### To do
Determine how many lines of the entries that follow contain "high", and respond with that number alone.

### Dataset records

┄┄┄┄┄┄┄┄┄┄

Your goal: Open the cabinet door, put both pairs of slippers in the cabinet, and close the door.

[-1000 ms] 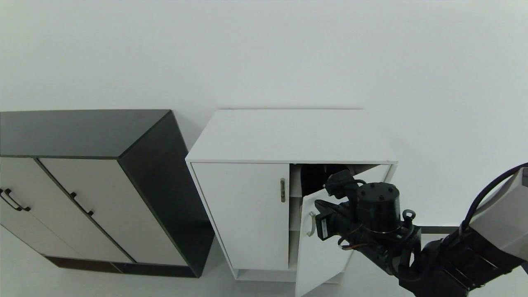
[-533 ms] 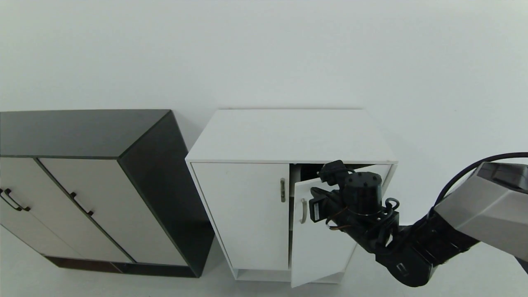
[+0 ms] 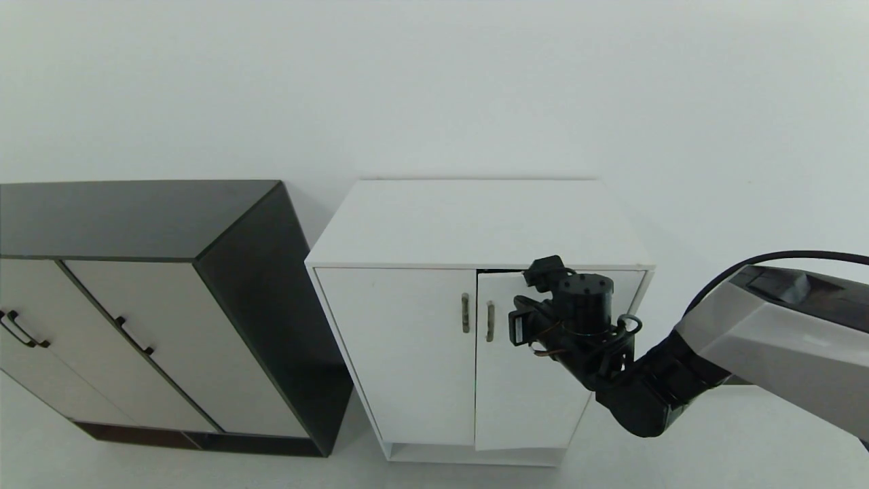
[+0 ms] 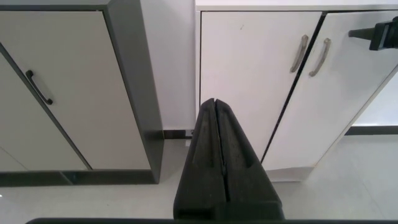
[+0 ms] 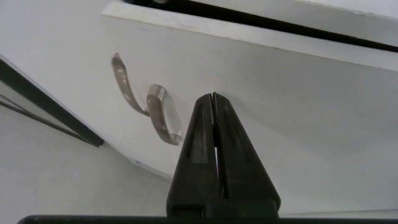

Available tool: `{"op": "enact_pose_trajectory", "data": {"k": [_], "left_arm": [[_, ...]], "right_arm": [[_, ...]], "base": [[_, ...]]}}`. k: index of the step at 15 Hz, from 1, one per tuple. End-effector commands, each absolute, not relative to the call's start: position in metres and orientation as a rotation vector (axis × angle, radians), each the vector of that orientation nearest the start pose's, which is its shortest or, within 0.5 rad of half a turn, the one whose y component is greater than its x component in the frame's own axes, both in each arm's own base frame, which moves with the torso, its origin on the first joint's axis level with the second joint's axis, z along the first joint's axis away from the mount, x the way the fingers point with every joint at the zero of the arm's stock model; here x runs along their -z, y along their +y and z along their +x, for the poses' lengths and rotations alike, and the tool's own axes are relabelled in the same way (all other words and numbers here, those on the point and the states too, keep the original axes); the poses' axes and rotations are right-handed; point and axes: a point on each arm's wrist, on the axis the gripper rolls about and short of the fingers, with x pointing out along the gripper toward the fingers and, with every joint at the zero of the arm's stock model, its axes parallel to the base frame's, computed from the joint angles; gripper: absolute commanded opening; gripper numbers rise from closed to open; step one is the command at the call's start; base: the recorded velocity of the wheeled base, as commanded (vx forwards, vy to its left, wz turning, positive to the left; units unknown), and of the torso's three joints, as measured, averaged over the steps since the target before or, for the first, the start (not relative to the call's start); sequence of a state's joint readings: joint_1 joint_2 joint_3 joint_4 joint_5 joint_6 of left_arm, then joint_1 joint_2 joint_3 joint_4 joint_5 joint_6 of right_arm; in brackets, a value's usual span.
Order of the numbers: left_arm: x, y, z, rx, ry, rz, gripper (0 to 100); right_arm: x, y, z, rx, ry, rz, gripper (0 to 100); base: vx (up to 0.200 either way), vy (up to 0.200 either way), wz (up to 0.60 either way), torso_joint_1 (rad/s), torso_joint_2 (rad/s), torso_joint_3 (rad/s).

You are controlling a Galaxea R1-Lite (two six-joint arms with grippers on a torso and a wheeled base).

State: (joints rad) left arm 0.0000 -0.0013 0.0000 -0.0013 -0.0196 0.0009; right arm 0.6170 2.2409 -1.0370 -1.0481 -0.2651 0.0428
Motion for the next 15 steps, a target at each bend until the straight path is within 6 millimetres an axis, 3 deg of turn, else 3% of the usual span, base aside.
{"op": "enact_pose_trajectory", "data": {"k": [1, 15], "left_arm": [[-0.076, 0.000, -0.023, 0.018, -0.002, 0.002, 0], [-0.076, 0.000, -0.023, 0.017, -0.002, 0.000, 0]], "right_arm": [[-0.077, 0.237, 0.352, -0.338, 0.157, -0.027, 0], [-0.076, 0.233, 0.366, -0.313, 0.137, -0.016, 0]], "base": [[0.000, 0.000, 0.00, 0.000, 0.00, 0.000], [0.000, 0.000, 0.00, 0.000, 0.00, 0.000]]}}
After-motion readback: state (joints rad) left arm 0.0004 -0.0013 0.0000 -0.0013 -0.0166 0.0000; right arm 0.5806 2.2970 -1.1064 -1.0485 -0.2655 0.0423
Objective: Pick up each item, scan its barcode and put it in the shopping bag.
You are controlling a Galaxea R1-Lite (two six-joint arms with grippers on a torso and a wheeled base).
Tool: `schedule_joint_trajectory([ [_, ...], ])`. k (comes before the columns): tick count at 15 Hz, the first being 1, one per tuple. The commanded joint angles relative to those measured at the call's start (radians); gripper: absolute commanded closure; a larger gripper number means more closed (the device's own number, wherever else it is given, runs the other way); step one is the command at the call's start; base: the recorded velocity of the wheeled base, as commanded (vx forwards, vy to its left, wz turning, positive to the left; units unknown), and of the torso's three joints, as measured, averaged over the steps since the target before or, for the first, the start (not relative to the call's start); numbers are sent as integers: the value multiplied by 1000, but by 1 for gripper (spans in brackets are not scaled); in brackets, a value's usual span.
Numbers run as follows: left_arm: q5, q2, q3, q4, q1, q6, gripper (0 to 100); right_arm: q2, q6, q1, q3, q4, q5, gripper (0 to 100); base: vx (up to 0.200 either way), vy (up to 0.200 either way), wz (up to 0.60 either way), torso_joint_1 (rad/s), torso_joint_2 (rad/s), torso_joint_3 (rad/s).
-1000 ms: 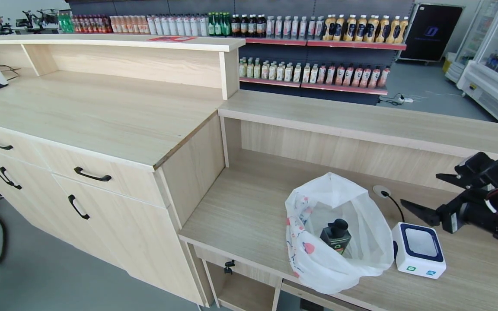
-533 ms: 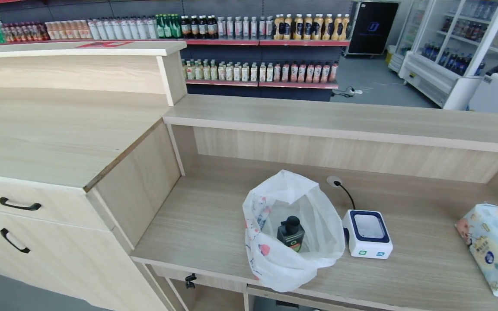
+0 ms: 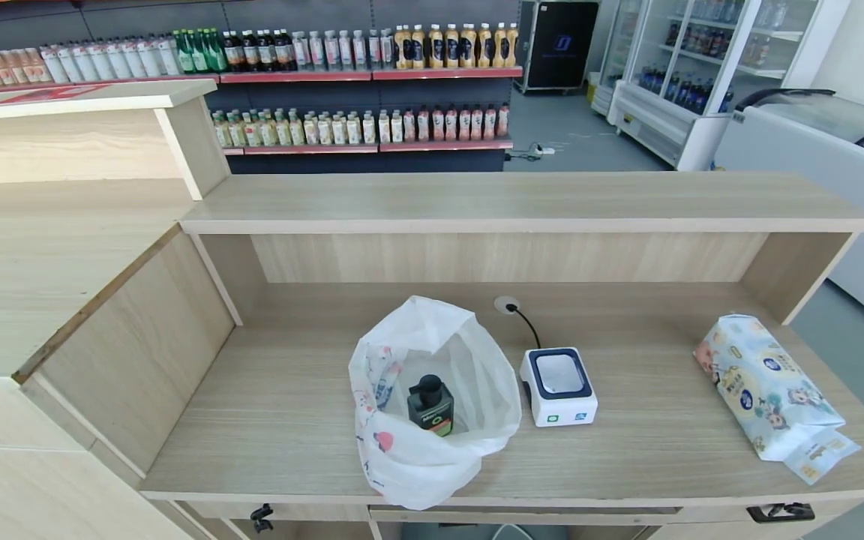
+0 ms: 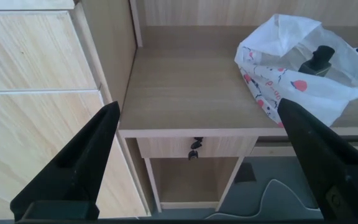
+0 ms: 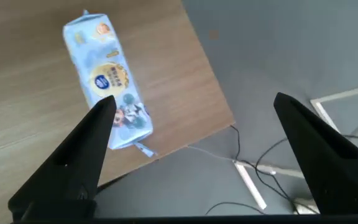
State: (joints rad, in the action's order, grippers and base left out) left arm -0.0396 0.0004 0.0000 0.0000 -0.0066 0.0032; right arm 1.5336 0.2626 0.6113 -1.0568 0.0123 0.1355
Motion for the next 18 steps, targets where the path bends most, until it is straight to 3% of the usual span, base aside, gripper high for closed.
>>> schedule_joint_trajectory([
  [1,0,0,0,0,0,0,0,161,63,-8,-14,-123,211,0,0,0,0,0,0,0],
  [2,-2,1,0,0,0,-2,0,195,113,-8,-25,-135,276,0,0,0,0,0,0,0],
  [6,0,1,0,0,0,0,0,255,188,-11,46,-134,331,0,0,0,0,0,0,0],
  [12,0,1,0,0,0,0,0,246,221,-4,109,-155,335,0,0,0,0,0,0,0],
  [15,0,1,0,0,0,0,0,218,365,47,146,-157,329,0,0,0,0,0,0,0],
  [18,0,1,0,0,0,0,0,177,345,113,173,-184,369,0,0,0,0,0,0,0],
])
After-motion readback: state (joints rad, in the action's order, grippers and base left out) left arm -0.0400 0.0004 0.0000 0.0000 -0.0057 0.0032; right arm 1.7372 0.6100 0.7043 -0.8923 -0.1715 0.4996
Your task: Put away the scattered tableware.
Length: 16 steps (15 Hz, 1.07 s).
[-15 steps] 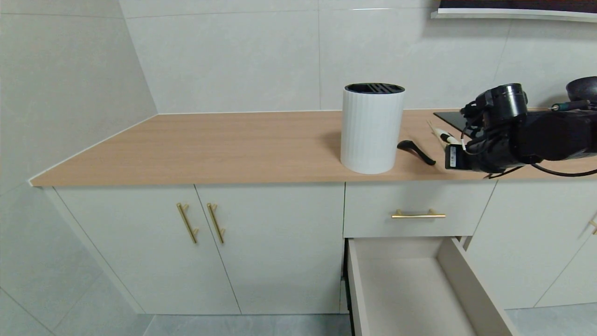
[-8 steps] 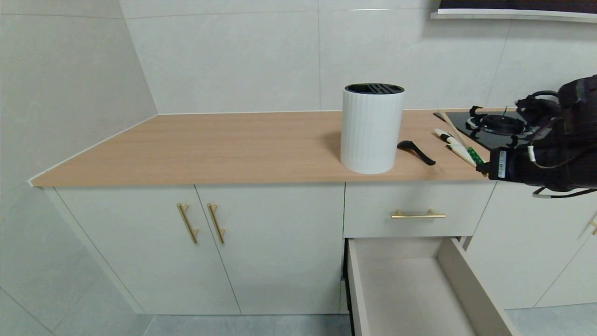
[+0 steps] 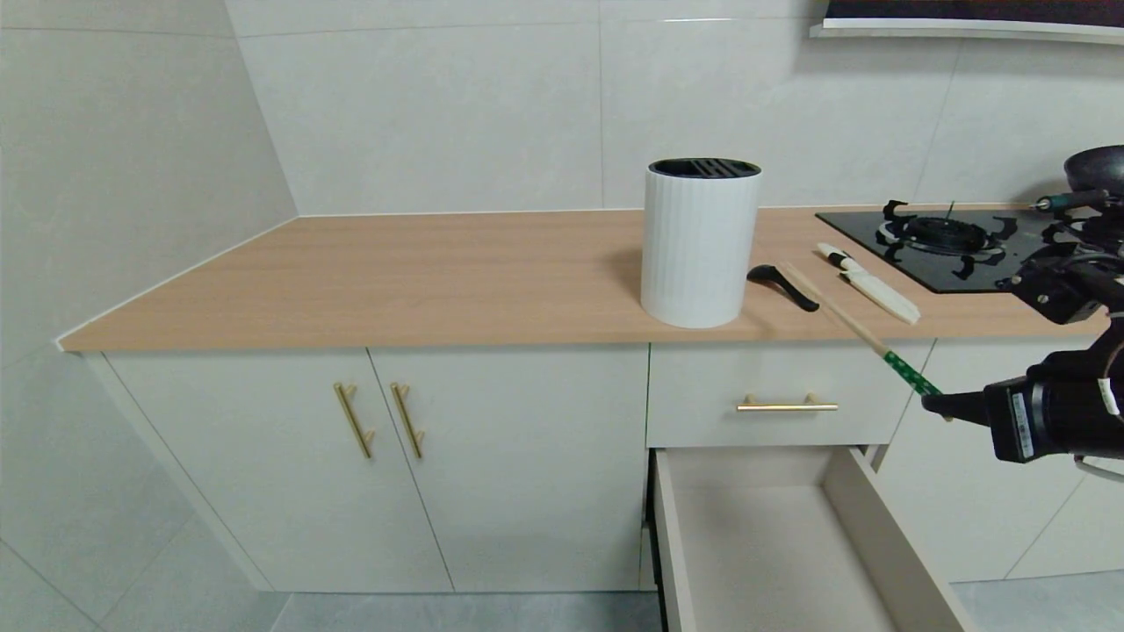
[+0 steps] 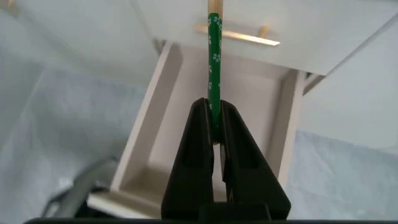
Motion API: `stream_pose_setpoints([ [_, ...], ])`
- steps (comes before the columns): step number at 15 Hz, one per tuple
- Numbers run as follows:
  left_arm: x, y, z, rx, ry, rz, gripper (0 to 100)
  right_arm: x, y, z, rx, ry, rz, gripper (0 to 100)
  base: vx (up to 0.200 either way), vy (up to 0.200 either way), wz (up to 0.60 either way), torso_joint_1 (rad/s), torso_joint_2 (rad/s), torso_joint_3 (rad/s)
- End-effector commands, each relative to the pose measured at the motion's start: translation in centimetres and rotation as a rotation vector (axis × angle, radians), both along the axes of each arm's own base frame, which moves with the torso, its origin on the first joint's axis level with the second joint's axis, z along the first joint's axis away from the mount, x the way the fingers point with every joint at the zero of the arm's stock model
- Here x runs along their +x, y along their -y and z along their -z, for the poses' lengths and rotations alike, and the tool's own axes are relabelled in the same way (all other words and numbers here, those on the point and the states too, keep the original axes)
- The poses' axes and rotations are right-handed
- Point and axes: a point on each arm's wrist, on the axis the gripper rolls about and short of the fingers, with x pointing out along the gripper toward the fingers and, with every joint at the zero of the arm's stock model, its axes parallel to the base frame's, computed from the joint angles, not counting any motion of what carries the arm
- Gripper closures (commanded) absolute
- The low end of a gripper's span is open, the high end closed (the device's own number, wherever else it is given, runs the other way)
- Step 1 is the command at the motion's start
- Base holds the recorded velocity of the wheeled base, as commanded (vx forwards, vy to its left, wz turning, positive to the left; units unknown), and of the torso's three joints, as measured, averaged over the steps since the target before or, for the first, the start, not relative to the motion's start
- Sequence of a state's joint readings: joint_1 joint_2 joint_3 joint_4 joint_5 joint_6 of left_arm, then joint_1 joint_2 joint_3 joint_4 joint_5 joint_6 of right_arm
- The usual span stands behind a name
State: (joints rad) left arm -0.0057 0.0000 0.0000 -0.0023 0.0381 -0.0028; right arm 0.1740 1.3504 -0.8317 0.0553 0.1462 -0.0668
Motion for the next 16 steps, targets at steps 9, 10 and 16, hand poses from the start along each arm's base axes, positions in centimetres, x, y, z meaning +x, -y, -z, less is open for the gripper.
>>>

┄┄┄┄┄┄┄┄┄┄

### Solution for this exercise
2